I tend to be a pretty even-keeled person. I also tend to be pretty even when I get frustrated.
But, I do lose my cool from time-to-time.
I’ve taught myself that the best way to handle a frustrating situation is to take a step back and choose to avoid reacting in the moment. Usually, I realize that one of the reasons I get frustrated is because I don’t understand the full implications of a given situation, or I haven’t looked as closely through the lens of others as I should have. In other words, often my frustrations are due to me, rather than due to others.
When we look at frustration through the lens of what can we do more effectively the next time, rather than what others should have done this time, we can truly grow our level of patience and develop our ability to respond positively to frustrating situations, rather than become unraveled.
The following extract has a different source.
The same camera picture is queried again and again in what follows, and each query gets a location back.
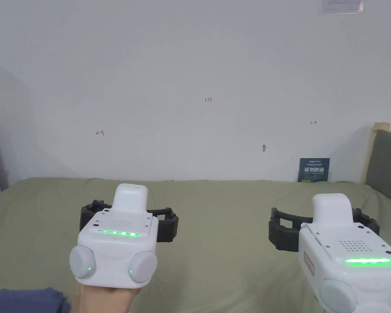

Another key element to remind ourselves of when it comes to frustration is that everyone gets frustrated differently. What is incredibly easy to handle for some is incredibly challenging for others, and what others find tough may be easy for us to deal with. In other words, frustration is an individual sensation, and since others might not be frustrated in the same ways that we are, it begs the question of whether being frustrated is actually a successful solve to anything.
So, in those moments when I choose to become frustrated, I also choose to let cooler heads prevail, take a few steps back, a few deep breaths, and give myself time to think clearly. If an apology is necessary, I’ll be sure to give it, and then I’ll move on. Because frustration is never something that we should be owned by. Rather, we should be comfortable enough with ourselves to recognize its appearance, and then work to send it on its merry way.